The workflow is approximately two days, or one day longer than the scATAC-only version. Because researchers are making two NGS libraries (ATAC and RNA) from the same starting sample, it takes more hands-on time to complete.
The ability to combine epigenetic and transcriptomic data from a single cell could appeal to researchers in varied fields, including oncology, immunology, neuroscience, and stem cell and developmental biology.
For example, a major barrier for effective immunotherapies, explained Satpathy, is the development of intratumoral T-cell exhaustion. Satpathy’s lab had previously mapped scRNA-seq and scATAC-seq profiles in human exhaustion, but are now focusing on a way to link these two together to understand the gene regulatory mechanisms that control dysfunctional T cell gene expression in each cell.
Satpathy expects that the integration of both types of information will provide a deeper understanding of the types of cells that exist in complex tissues, and their molecular similarities to one another. For example, the information could be used to more easily connect the differentiation trajectories of stem and progenitor cells to their terminal daughter cells, and to understand the precise regulation of each step in this process. Similarly, in settings of disease, it will allow them to be able to more comprehensively define the precise molecular switches that control a disease-associated or “dysfunctional” cell type, compared to its healthy counterpart.
In addition, Satpathy told GEN that measuring these principles in primary human tumors reveals insights that cannot be obtained in animal models. To that end, he will employ the new 10X solution on primary patient samples. This method will be particularly useful, he asserted, for low-material samples, for example, clinical specimens. When dealing with these types of samples, they would like to obtain both measurements, but often have to choose one or the other due to sample constraints.

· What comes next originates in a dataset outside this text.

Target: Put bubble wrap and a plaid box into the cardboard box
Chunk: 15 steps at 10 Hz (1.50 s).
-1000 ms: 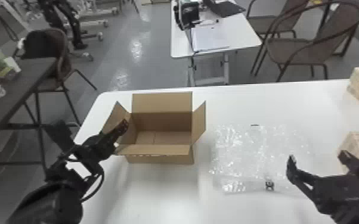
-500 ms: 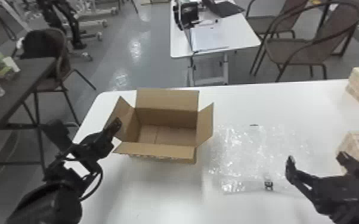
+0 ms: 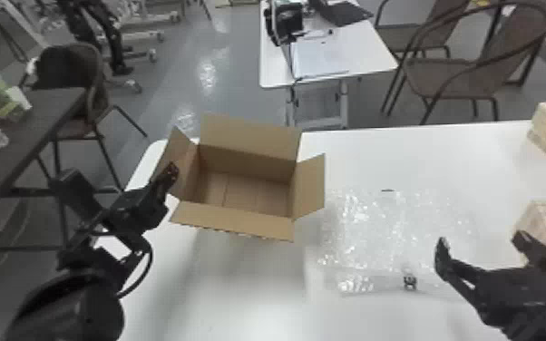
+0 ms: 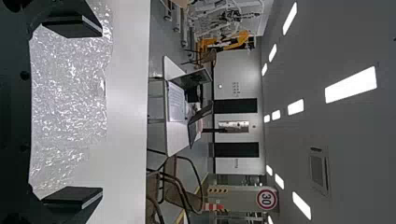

Neuroscience researchers are also making a plan to capture epigenomic and transcriptomic data from a single cell. Panagiotis Roussos, MD, PhD, associate professor of genetics and genomics sciences at the Icahn School of Medicine at Mount Sinai, noted that this product will allow them to “better understand the mechanisms affected by the noncoding risk genetic variation across a wide range of neuropsychiatric diseases, including Alzheimer’s, Parkinson’s, Schizophrenia, bipolar disorder, and major depression, along with different severity of neuropathology and clinical symptomatology.”